’EPFL on wheels’ gets a facelift

Schoolgirls learn about chemistry  2024 EPFL/Alain Herzog - CC-BY-SA 4.0
Schoolgirls learn about chemistry 2024 EPFL/Alain Herzog - CC-BY-SA 4.0
This spring, the EPFL Science Bus - a mini EPFL on wheels - is setting off on the road once again, bringing fun experiments to schools across French-speaking Switzerland. More than 45,000 children have taken part in science and engineering taster sessions since the program launched 15 years ago.


The Science Bus is akin to a "mini EPFL" on wheels, bringing science to classrooms far away from the Lausanne campus. Each year, the bus crisscrosses French-speaking Switzerland between spring and the start of the fall semester. At each stop on the route, a tent is unfurled and children and teachers are invited to attend fun, educational sessions on science and engineering.

Rather than simply watch demonstrations, participants have a chance roll up their sleeves and get stuck in, with an exhibition and hands-on workshops on subjects covering all 13 EPFL sections: chemistry, robotics, computer science, architecture, civil engineering and more. "Each module is developed or approved by the corresponding section," says Farnaz Moser, the brains behind the Science Bus program and head of EPFL’s Science Outreach Department. "For instance, we offer photochemistry experiments to illustrate chemistry, shape-memory materials to illustrate materials science, and drawing robots to illustrate microengineering." For Moser, the project serves a purpose that’s close to her heart: "It’s important to get out there, meet with people, familiarize them with EPFL, and promote science and engineering to young people living far away from our School." The program has been a resounding success since it launched in 2009: each year, the available time slots are fully booked. "Each stop on the route is like a mini science festival," says Moser.

An opening show

The arrival of the Science Bus is an event in its own right, causing a wave of excitement at each host school. On the first day, all schoolchildren are invited to watch a fun science show, with startling, eye-opening experiments that wow enraptured children and seasoned teachers alike. But the attendees aren’t just passive spectators: the children are encouraged to ask questions to really understand the processes at work. This two-way interaction also gives facilitators a chance to talk about EPFL and the importance of science in everyday life.

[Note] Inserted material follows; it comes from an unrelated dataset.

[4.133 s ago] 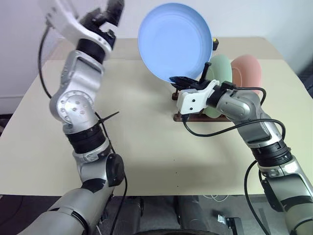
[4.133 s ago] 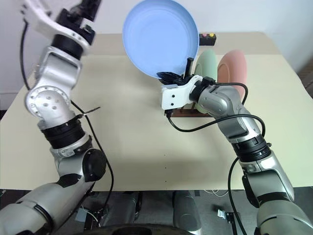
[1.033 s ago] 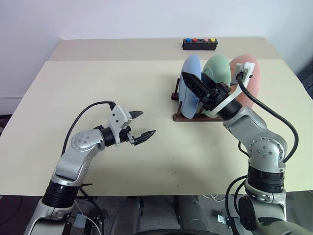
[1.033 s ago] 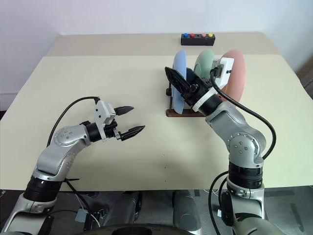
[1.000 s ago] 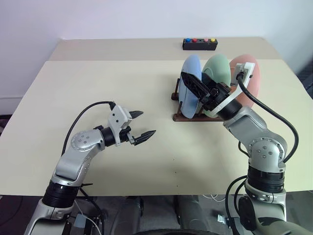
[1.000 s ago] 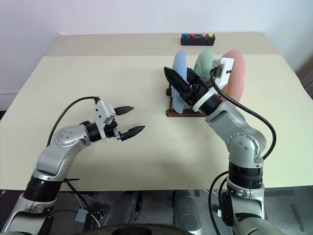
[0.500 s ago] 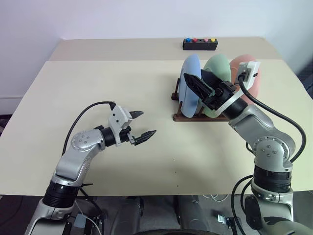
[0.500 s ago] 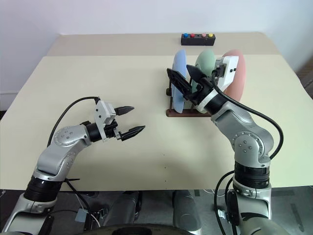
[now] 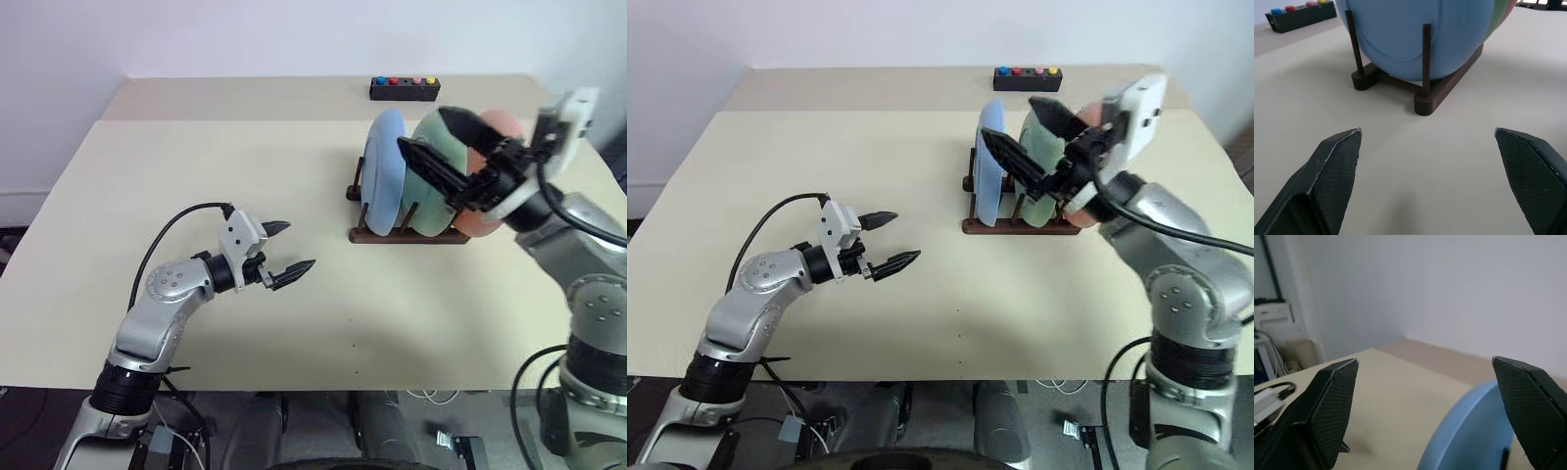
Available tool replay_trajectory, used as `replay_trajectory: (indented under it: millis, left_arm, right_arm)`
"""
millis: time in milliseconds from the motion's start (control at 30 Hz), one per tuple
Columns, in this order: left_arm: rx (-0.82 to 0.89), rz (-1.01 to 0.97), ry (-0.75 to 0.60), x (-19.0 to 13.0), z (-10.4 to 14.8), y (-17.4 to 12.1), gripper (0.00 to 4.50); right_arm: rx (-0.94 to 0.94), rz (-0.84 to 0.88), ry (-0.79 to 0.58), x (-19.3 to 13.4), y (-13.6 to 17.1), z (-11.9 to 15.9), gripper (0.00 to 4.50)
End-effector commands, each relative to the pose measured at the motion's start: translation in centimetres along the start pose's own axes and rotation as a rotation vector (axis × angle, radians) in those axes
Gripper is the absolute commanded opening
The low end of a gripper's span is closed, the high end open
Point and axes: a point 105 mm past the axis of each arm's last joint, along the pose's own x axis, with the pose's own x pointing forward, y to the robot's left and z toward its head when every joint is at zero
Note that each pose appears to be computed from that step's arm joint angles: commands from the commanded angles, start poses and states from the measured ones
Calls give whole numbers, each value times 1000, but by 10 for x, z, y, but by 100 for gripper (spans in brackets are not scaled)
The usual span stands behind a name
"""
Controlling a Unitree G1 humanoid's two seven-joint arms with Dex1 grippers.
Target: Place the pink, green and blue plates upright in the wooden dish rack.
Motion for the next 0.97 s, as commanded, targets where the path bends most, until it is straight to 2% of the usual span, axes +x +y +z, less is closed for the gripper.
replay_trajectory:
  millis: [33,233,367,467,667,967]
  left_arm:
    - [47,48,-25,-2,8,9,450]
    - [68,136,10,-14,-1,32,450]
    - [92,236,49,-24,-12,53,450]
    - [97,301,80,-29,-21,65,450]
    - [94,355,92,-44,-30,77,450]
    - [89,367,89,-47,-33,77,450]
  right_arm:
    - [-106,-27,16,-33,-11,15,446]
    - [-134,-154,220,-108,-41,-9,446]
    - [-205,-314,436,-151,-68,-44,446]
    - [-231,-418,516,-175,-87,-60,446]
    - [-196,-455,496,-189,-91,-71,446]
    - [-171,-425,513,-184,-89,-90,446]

On the next day, lowerand upper-secondary pupils enter a tent one class at a time to learn more about science and engineering subjects through an interactive exhibition and hands-on experiment: chemistry for the younger children and a robotics taster session for the older pupils. "Many of the modules have remained unchanged since 2009 because the experiments illustrate the scientific and engineering foundations of each subject," says Moser. "For instance, children learn what an algorithm is by solving a puzzle, and gain insight into concepts such as surface tension, binary code, light absorption and the workings of an electric motor."

3,000 visitors a year

Each year, the Science Bus spends 15-16 weeks on the road, hosting 10 classes of 20 pupils each. That amounts to 3,000 visitors a year - and 45,000 since the program launched 15 years ago. In other words, this unconventional vehicle is a major contributor to science outreach. And while the onboard experiments pull in the crowds, the real stars of the show are the facilitators, each committed to sharing their scientific and engineering know-how. "We have around 20 facilitators who come from many different backgrounds," says Moser. "Their complementary education and experience are a great source of new ideas and content." EPFL students also take part in the program, gaining their first work experience in the process. "These students are trained by facilitators and receive a certificate of employment when they leave EPFL," says Moser. "Many of them come back to us asking for references."